The GP100 is a family/line of double action five- (.44 Special), six- (.357 Magnum, .38 Special, & 10mm Auto), seven- (.357 Magnum and .327 Federal Magnum), or ten-shot (.22 long rifle) revolvers made by Sturm, Ruger & Co., manufactured in the United States.

==History==
The GP100 was an evolution of an earlier Ruger double-action revolver, the Security Six.

It was introduced in 1985 as a second generation of the Ruger double-action, exposed-hammer revolvers intended to replace Ruger's Security-/Service-/Speed-Six line.

It was made stronger with the intent to fire an unlimited number of full-power .357 Magnum rounds. The first significant change was introduced with the Ruger Redhawk and that involved a new triple-locking cylinder mechanism with a lever on the crane rather than using the end of the ejector rod to lock.

Another change was the use of stronger steels and the redesigned, beefier shape of the frame.

Traditional revolver frames had exposed metal at the front and rear of the grips, with the frame determining the shape of the grips. This meant that to have a round butt concealed carry version and a square butt holster or target version of the same gun usually meant having two different frame shapes.

The GP100 series, instead, used a small rectangular "peg" grip large enough to enclose the hammer spring and strut. The grips could then be any shape desired, as long as they were large enough to enclose the peg.

This was not an innovation, having been used by Dan Wesson and some High Standard revolvers that predated the GP100.

The Dan Wesson patent was granted in 1972 and Ruger's patent was granted in 1986.

== Features ==

=== Grips ===
The stock grips are made of Santoprene, a soft, chemical resistant elastomer that helps absorb the recoil of firing.

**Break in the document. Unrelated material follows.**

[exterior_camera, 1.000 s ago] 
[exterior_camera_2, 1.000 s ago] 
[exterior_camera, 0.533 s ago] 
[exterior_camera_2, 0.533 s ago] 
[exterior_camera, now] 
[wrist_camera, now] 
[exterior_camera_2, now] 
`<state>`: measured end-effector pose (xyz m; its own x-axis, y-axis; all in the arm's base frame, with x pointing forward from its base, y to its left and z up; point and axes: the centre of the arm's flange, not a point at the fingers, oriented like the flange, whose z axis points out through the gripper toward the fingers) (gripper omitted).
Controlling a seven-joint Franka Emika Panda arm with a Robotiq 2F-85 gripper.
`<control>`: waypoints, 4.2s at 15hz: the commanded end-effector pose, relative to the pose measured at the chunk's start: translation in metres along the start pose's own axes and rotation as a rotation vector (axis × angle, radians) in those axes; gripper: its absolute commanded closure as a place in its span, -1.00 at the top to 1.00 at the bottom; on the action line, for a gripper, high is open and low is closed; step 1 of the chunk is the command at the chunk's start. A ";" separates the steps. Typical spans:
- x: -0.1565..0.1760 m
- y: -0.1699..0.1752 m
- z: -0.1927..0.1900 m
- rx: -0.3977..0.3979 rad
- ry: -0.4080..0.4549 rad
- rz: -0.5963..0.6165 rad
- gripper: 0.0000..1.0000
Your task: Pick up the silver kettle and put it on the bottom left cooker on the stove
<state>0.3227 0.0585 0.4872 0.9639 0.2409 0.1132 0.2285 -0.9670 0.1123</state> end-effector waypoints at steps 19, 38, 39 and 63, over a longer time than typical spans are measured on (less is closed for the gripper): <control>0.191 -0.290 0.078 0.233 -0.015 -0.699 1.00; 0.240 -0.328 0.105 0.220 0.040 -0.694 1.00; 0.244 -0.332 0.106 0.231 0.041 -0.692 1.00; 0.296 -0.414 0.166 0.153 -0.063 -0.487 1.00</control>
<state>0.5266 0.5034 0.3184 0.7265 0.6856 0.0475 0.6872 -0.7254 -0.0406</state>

Panels on the side, made of black plastic, goncalo alves wood, or rosewood, provide contrast to the flat black of the Santoprene.

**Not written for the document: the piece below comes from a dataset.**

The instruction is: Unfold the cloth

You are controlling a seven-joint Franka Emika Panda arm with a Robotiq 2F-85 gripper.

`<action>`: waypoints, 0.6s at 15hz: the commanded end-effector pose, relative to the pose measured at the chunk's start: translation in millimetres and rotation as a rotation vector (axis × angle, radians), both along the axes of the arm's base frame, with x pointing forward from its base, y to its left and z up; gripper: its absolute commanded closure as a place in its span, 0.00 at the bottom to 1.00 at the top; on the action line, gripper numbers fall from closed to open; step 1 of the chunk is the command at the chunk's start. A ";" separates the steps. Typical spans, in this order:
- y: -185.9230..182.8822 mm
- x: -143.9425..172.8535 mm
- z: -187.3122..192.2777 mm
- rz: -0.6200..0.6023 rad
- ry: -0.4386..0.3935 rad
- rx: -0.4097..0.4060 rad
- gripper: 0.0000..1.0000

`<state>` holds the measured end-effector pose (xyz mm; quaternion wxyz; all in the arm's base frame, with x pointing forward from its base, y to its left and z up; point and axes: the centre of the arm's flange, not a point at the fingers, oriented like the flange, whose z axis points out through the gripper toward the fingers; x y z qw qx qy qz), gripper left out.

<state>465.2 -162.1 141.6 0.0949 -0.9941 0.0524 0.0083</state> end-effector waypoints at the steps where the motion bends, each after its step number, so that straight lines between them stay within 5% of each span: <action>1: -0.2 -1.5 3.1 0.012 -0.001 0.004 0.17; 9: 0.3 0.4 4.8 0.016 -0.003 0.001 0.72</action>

The grips are now Hogue one piece rubber grips standard.

=== Frame ===
The GP100 shares the crane lock from the Redhawk that was later used in the small frame SP101 revolver.

All of these models use the same thickness on the solid frame and double latching system as used on the heavy .44 Magnum.

Because of these features, the GP100 series is widely described as one of the strongest medium frame revolvers ever made.

=== Ammunition ===
The GP100 is manufactured in .327 Federal Magnum, .357 Magnum, .38 Special, .22 long rifle, .44 Special, and 10mm Auto calibers. Available barrel lengths are 2.5 in, 3 in, 4 in, 4.2 in, 5 in, and 6 in with partial or full length underlugs.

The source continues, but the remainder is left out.